VALOR ECONÔMICO -SP | INTERNACIONAL
Por Alex Ribeiro | De Brasília

O Banco do Brasil fez "hedge" para proteger a sua exposição à Argentina, segundo apurou o Valor PRO, serviço de informações em tempo real do Valor, o que o deixa "tranquilo" para enfrentar até um eventual agravamento extremo da situação financeira no pais.

O Banco do Brasil tem 58,96% do capital do Banco Patagonia, um dos mais importantes de varejo na Argentina. O investimento foi feito em 2010, no projeto de internacionalização do Banco federal.

O Valor PRO apurou que o Banco do Brasil não é detentor de títulos da dívida soberana argentina, nem diretamente nem por meio do Patagonia. Mas, como todos os bancos que operam na Argentina, o Patagonia tem papéis da dívida interna do governo, cujo pagamento não está suspenso.

O investimento do Banco do Brasil no Patagonia, porém, representa uma exposição em pesos argentinos. Nos últimos meses, o Banco do Brasil comprou hedge no mercado internacional para se proteger de uma eventual oscilação do peso em relação ao dólar.

O "hedge" não cobre 100% da exposição em pesos, mas daria "tranquilidade" mesmo se houver uma variação extrema na cotação.

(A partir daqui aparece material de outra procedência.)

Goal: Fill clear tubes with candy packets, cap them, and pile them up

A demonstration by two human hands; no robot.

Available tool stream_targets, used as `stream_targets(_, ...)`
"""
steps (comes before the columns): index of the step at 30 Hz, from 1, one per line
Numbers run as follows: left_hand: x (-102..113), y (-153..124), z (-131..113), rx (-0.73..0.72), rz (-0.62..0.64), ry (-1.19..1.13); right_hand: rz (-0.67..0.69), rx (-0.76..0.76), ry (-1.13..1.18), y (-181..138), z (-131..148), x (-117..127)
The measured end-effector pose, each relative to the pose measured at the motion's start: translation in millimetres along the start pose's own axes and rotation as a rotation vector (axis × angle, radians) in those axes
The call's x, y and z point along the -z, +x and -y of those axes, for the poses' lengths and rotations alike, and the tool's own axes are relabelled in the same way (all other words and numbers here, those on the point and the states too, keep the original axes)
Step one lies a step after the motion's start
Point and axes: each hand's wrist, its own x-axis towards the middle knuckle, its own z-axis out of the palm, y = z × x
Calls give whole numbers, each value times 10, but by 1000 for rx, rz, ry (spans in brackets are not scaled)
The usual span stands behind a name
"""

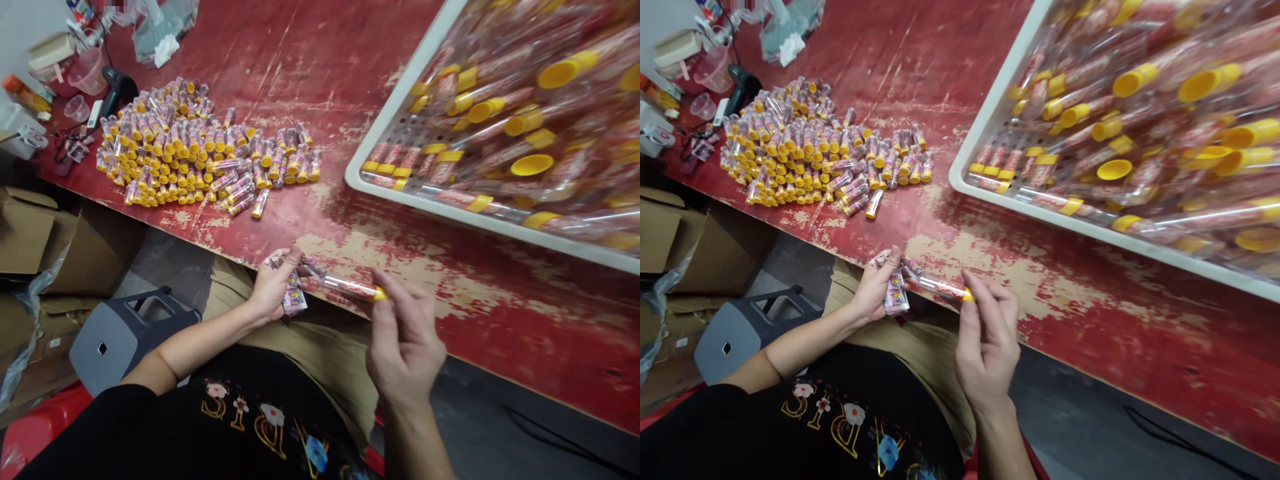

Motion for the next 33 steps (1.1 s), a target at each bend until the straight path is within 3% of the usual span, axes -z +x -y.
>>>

A visão no Banco do Brasil é que o investimento na Argentina segue uma lógica de longo prazo, que vai além do quadro conjuntural. É normal para bancos com presença em mais de um país fazer "hedge".

Em março, o Banco Patagonia tinha o equivalente a R$ 10,5 bilhões em ativos. São 937 mil clientes, 174 agências e 3.254 funcionários.

Já o Itaú, que opera na Argentina desde 1980, disse que já enfrentou "outros períodos de instabilidade no país sem impacto para nossas operações". "Nosso resultado continua saudável e com liquidez, reforçando nossa gestão local de riscos", disse o Banco, em nota.